Thursday, 1 December 2011

Definitely not a dildo!

“What is that?” he said in his thick Brummie accent.
“What is that?” I repeated, with my now trademark eyebrow raise.
“Yea, what is it?” he said again raising the phallic shaped object in his hand as if to get a closer look.
For all of you still trying to guess, the answer is not a dildo, you filthy minded individuals! Who am I kidding? You’re in good company here!
That,” I said, “is a courgette.”
The man working on the till at Tesco looked at me bemused.
“Is that like a cucumber?” he asked.
Of course it isn’t you cretin. Surely to work at Tesco you should at least be able to identify your produce, shouldn’t you? Then I noticed the Trainee badge that he sported proudly on his nylon uniform.
“Yes,” I say, taking the easy way out and avoiding any further conversation. I even gave him the smile that I save for the terminally stupid. Now if that isn’t sympathetic then I don’t know what is?
“Innit?” he replied, nodding his head in approval before putting it into my bag. Goodness knows what he would make of the aubergine that was still to come!
Why is it that every time I go to this particular superstore that I end up having such ridiculous conversations?

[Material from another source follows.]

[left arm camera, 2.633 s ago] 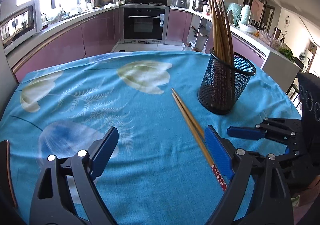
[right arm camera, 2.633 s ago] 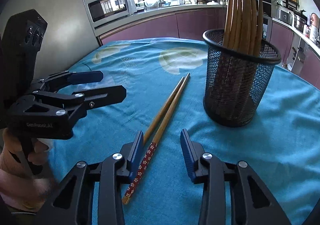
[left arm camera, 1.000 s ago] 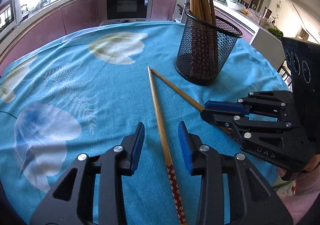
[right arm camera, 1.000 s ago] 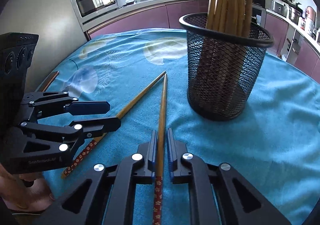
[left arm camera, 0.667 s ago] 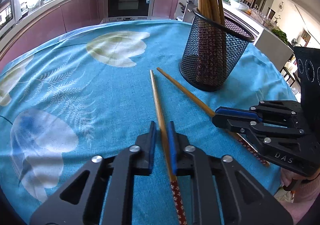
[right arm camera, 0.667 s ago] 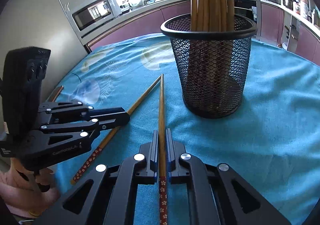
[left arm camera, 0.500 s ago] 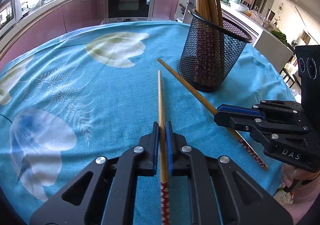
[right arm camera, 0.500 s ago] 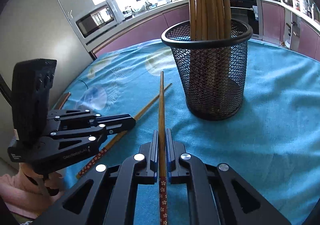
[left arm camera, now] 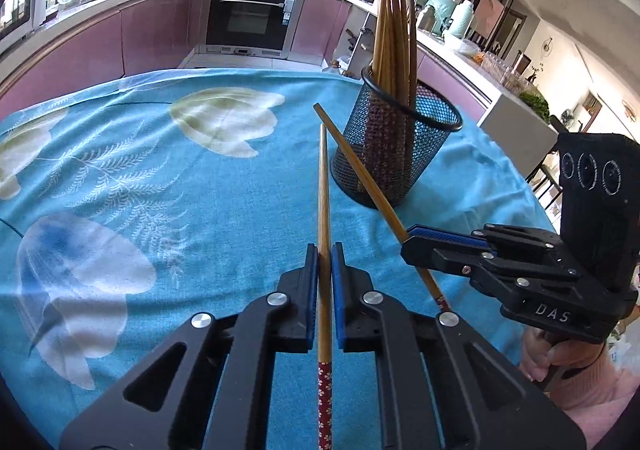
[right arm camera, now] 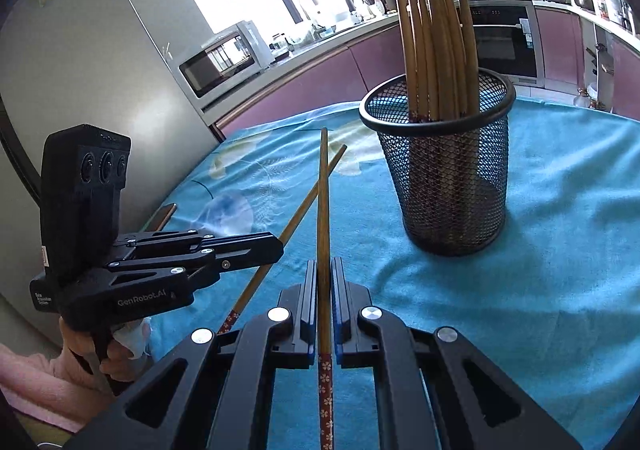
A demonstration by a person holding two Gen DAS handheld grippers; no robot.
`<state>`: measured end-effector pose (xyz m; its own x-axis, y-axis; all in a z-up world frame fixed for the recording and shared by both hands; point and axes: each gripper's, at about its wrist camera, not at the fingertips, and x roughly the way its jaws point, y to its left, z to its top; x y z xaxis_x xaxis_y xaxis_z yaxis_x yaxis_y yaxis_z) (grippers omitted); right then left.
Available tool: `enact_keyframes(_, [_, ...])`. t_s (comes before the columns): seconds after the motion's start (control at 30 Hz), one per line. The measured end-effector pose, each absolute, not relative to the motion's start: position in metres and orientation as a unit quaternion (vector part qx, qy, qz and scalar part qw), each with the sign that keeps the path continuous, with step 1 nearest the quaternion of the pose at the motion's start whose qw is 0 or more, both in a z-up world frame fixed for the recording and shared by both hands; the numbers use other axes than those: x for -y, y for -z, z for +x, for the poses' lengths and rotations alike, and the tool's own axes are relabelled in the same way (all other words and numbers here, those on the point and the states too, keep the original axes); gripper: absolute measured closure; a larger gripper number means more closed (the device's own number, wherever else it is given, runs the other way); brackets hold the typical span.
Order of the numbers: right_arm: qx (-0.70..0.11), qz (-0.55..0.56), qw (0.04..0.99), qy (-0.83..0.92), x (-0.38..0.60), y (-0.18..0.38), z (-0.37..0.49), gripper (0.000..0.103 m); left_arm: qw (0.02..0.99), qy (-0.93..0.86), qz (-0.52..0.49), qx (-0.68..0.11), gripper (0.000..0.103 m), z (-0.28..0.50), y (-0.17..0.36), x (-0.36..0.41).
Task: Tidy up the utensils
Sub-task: 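Lift the left gripper's chopstick upright over the mesh cup while the right lifts its own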
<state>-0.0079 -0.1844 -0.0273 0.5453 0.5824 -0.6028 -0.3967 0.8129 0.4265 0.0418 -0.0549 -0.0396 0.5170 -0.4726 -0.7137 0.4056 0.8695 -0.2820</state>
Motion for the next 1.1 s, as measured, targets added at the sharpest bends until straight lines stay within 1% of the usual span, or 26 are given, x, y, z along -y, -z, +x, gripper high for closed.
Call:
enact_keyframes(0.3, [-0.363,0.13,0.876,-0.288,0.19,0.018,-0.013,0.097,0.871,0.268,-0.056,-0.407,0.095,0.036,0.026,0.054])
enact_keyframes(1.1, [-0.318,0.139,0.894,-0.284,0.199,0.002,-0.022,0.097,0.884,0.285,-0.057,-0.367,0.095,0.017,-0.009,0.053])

I was chided by my work colleagues recently after a trip to Britain’s favourite supermarket where I had an altercation with the check out worker. On placing my Twilight DVD on the conveyor, the attendant examined it carefully.
“You like Twilight?” he said with a sneer.
Don’t. Even. Get. Me. Started.
And then before I realised what I was saying:
“You like working at Tesco?”
I know, that was a pretty low blow and he did look (quite deservedly) downcast. But hang on, this was one of those few occasions when I actually thought of a witty retort and managed to use it. Yet I still felt like a dick.
Oh God, then there was that awkward silence. That LONG and ever increasing silence. How do I escape this? Being vaguely aware of the fact that I was reddening through a combination of embarrassment and exhilaration (at the fact that I actually managed to say what I wanted to, when I wanted to, not some perverted excitement at terrorising Tesco’s uneducated employees!) I plumped for the customary glare. Never fails! Scared into a frantic exaggerated frenzy by the sharp tongued, glaring southerner, I would like to point out that following my outburst I did receive exemplary customer service! Silent! The best kind!
It’s not all one sided though. Oh no! After turning 25 a couple of weeks ago and revelling in the plethora of cards highlighting the fact that I am now officially old, or as one more sympathetic friend’s card denoted; dangerously close to being old, Tesco decided to kick me whilst I was down. On one of my standard trips to the local Express store near my apartment to buy the customary bottle of red after another gruelling day, the Caribbean lady working on the till asked to see my ID. Feeling almost smug as I look up to show her my driving licence she saw my face and responded;
“Oh no, definitely over 25,” she said in lilting Jamaican tones and waved my driving license aside.
Bitch!
Oh well. It’s still Jack: 2, Tesco: 1.